Logistics
May 11, 2008We’ve got a trip to SoCal coming up this Friday…and I’m completely unprepared. The whole thing is shaping up to be one logistical nightmare after another; to wit:
- I’ve got to pack everything we need into two smallish bags, because
- Our car is already packed to the gills with two car seats and a scooter in the back, and because
- We’re going to have to negotiate two airports with a baby, a toddler, a scooter, a suitcase, a soft-sided bag, a car seat, and a diaper bag, which will likely work out something like: me + baby in Bjorn (perchance to fall flat on my face again and bang out whatever brains I missed the last time we fell together) with rolling suitcase and toddler carseat; M. with toddler on lap, soft-sided bag under his scooter seat, and diaper bag slung on the back of the scooter seat. We can carry no more than this.

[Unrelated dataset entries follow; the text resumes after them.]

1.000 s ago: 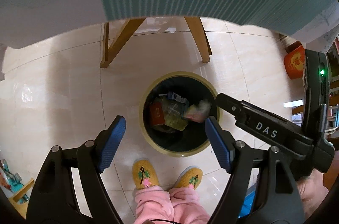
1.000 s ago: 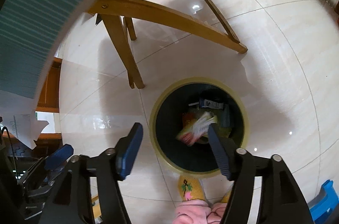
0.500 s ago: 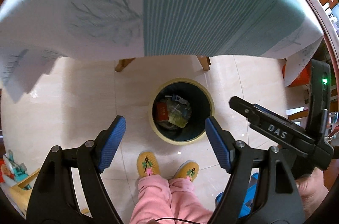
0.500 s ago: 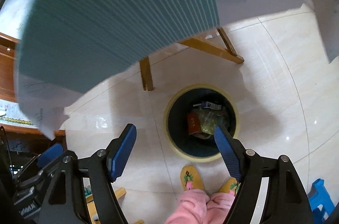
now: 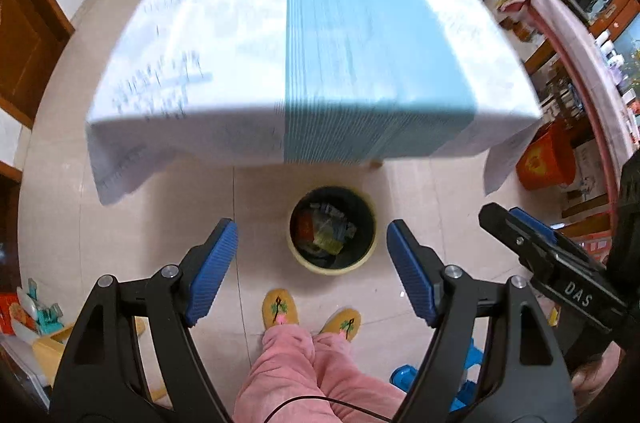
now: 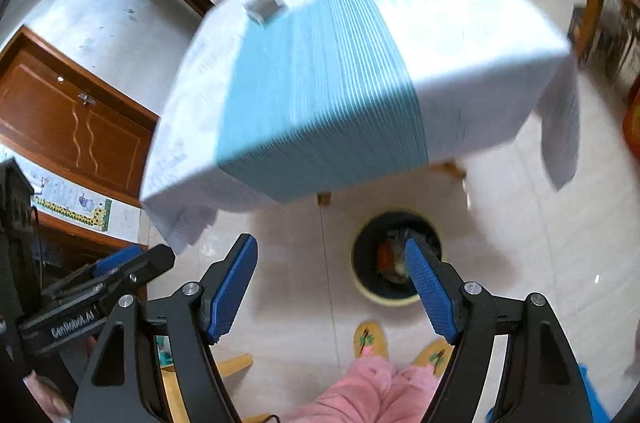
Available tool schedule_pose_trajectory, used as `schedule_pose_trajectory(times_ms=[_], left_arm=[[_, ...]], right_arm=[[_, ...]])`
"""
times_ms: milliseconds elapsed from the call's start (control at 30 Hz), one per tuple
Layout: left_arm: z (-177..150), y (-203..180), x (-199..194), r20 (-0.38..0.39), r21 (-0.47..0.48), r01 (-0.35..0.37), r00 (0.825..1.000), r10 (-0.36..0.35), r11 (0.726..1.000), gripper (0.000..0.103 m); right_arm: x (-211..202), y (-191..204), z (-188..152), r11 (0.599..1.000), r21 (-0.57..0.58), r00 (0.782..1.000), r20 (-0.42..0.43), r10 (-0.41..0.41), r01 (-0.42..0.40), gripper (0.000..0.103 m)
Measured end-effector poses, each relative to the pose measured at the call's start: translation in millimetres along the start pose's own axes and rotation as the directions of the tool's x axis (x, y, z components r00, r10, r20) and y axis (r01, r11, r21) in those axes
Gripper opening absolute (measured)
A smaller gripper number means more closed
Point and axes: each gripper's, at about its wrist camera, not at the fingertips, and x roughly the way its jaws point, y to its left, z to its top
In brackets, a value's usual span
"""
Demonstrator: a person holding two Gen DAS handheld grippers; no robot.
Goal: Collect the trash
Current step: 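Raise both grippers back over the table toward the remaining trash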
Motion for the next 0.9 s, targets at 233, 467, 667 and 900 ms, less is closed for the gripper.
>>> schedule_pose_trajectory(times_ms=[233,467,667,900], left_arm=[[35.8,-12.4,-75.8,0.130,0.005,0.019,0.991,-0.019,1.000,0.075],[82.2,-19.5,-115.8,0.212,-0.003,0.036,0.977,-0.035,0.999,0.075],[126.4,-16.0,-115.2,0.235,0.022,0.046,0.971,-0.050,0.999,0.075],[198.8,-4.1,-93.4,0.237,0.044,0.084,0.967,-0.092,0.996,0.075]], right_arm=[[-76.8,27.1,42.5,0.997,-0.072,0.994,0.111,0.020,-0.012,0.079],[-111.9,53.0,90.3,0.990,-0.141,0.980,0.197,0.035,-0.007,0.079],[-116.8,78.1,139.8,0.985,-0.173,0.966,0.255,0.032,0.013,0.079],[-104.7,99.7,207.8,0.986,-0.156,0.952,0.305,-0.007,0.057,0.079]])
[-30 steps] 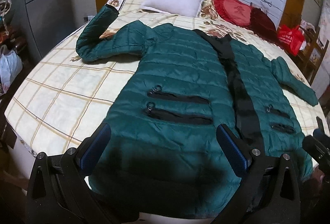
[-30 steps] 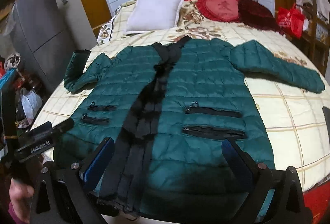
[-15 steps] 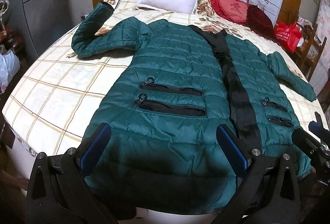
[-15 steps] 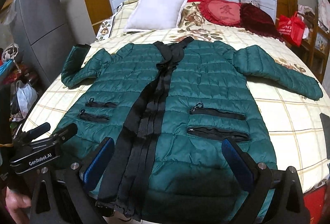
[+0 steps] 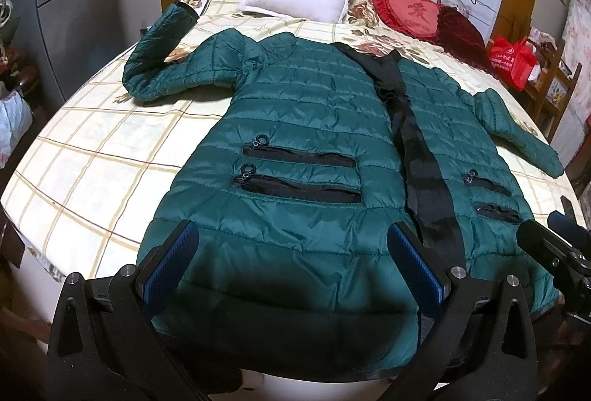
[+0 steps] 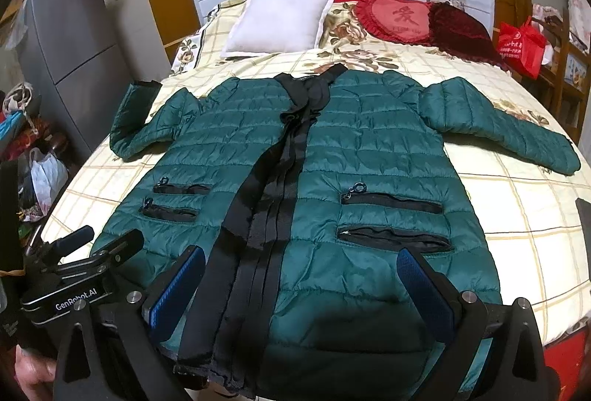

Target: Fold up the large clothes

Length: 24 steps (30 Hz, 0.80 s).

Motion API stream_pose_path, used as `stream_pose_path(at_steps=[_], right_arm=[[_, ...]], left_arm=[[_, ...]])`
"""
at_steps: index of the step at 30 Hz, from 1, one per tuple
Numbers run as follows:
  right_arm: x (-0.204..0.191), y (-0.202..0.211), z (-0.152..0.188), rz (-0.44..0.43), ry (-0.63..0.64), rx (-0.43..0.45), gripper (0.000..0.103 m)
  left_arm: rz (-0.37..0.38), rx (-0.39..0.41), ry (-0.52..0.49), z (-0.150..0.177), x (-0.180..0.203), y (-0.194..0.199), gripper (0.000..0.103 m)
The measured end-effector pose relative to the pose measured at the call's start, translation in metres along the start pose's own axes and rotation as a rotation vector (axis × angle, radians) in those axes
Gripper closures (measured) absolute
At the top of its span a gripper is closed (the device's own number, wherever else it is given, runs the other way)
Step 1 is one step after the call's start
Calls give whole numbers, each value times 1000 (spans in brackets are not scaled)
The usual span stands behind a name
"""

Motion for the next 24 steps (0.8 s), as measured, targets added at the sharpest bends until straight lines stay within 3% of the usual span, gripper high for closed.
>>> stream_pose_path(at_steps=[24], right_arm=[[4,-12,1,-8,-58,-25,0]], left_arm=[[5,-21,-12,5,5,-8,1]])
Point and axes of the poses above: each gripper's, at about its wrist camera, not at the fingertips, and y roughly against the way its jaws point, x to its right, z to its underside, the point moved 7 cm from there along -y, roughly the way its jaws point, and after that the axes turned 3 degrees about y, right-handed, at the moved point
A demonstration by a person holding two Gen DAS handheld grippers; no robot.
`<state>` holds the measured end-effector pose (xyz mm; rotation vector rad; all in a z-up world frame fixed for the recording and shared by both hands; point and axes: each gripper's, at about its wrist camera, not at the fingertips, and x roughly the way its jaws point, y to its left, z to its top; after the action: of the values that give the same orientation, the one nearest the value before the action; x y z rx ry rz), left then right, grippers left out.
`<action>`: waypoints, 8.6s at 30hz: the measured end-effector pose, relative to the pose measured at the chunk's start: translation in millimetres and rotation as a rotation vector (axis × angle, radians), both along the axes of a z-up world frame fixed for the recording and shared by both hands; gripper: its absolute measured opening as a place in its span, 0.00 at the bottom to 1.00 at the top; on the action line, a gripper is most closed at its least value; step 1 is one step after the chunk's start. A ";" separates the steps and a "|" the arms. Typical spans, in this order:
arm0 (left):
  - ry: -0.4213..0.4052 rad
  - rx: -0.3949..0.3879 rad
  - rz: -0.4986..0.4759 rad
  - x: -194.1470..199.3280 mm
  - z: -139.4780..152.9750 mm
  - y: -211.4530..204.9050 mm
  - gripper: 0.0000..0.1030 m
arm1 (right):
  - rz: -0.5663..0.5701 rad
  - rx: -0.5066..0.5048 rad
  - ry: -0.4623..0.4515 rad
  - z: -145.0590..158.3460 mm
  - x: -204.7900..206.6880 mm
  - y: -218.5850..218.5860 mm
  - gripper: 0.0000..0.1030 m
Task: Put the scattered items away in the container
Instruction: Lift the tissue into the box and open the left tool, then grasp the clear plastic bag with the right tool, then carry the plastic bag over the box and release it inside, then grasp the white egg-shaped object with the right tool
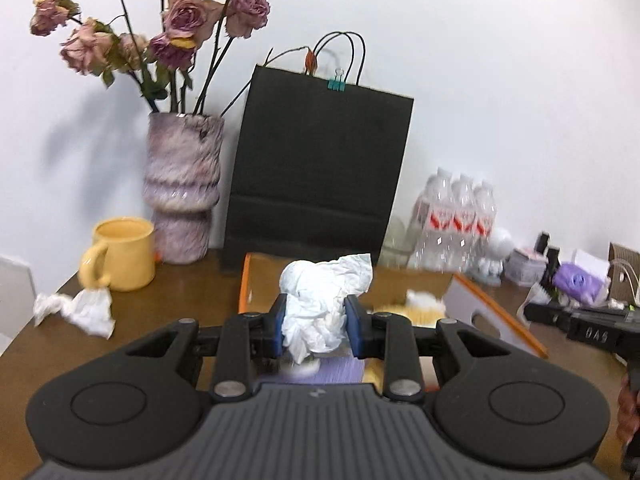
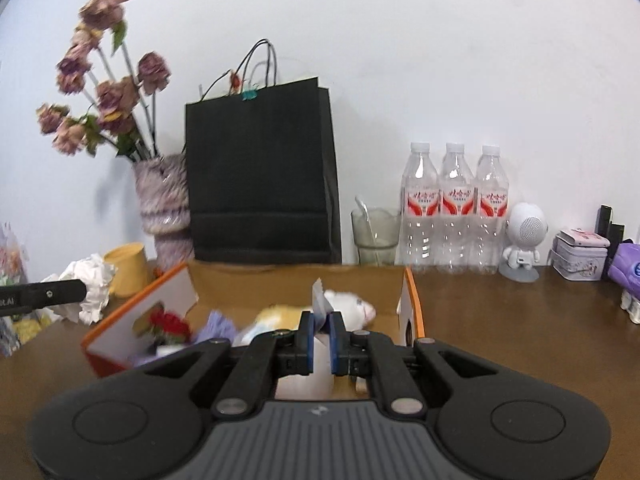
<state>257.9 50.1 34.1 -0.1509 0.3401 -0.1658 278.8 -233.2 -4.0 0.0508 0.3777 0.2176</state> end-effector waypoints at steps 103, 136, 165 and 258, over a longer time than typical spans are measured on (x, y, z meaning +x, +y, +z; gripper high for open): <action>0.244 0.133 -0.055 -26.1 -74.9 -58.8 0.73 | 0.083 0.069 0.224 -65.4 -36.0 -6.6 0.39; 0.230 0.155 -0.183 -19.4 -75.3 -90.5 0.16 | 0.124 0.064 0.196 -59.3 -40.5 -27.8 0.39; 0.100 0.065 -0.028 93.3 -36.0 -46.5 0.16 | 0.024 0.020 0.099 -23.7 90.7 -0.1 0.39; 0.264 0.053 0.207 -56.8 -79.1 62.2 1.00 | 0.183 -0.086 0.247 -83.0 -53.2 132.4 0.26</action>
<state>201.1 112.4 -45.0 -0.1552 0.5886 0.0688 225.6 -100.8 -87.0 -0.0425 0.6383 0.3770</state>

- We also have to get all of the above to the offsite car rental office, which involves getting everyone/thing onto the shuttlebus; heavy scooter included.
- I also have to figure out how to breastfeed on the airplane. I’m thinking this is simply easier for women with nice, slopey breasts. Mine are huge and round; juggling them is a trick even when I’m mostly naked from the waist up. I’m not sure how I’m going to manage to just whip them out discreetly on the plane.
- Jet lag. Baby. Toddler. Kill me now.
And all of that isn’t even taking into account having to fight M. about our plans for the week. His usual M.O. is to arrive at his parents’ house and immediately sink into a sullen pit of silence. He distracts himself by going out – something I’ve been okay with doing up until now, since the toddler was bottle-fed and could be left alone with her grandparents without any problems. This time, baby boy is entirely breastfed and, while he’s not adverse to taking the occasional bottle (nor I in giving it to him), if we spend too much time apart my boobs are going to unilaterally decide that we must be done breastfeeding. So we’re simply going to have to spend more time together, which may seriously cut into M.’s sulking/hiding. I’ve warned him about this, but it remains to be seen if he really means it when he says “I know.”
And then there’s my inborn fear/dread/terror of in-law visits to contend with. It’s not M.’s parents’ fault at all – they’ve never been anything but pleasant to me, and they loved the toddler when we brought her out to see them. Good enough for me. But every trip out there is colored by a blowout my mother and grandmother had back in the day – and I mean WAY back in the day – that I’ve never really gotten out of my system. Seeing your mother cry, in public, sticks with you, and now I always go to my own in-laws half expecting some horrible argument to materialize seemingly out of nowhere, leaving me blubbering in its wake. Despite the fact that, to date, I have no reason to expect this from them.
I’ll miss my comfort zone. And we’re only going for a week. Very pathetic.
Have a great trip – and thanks for letting me know where your new digs are! So happy to see your header again, I love it!
Good luck with the visit!
Do you draw your own headers? I like it.
Thank you both! Sorry to keep moving around – I guess all the sitting at home is making me restless.
I ‘made’ the header from a South Park avatar site, which I need to make an acknowledgment for! Harks back to a much earlier blog, way back in the Typepad days.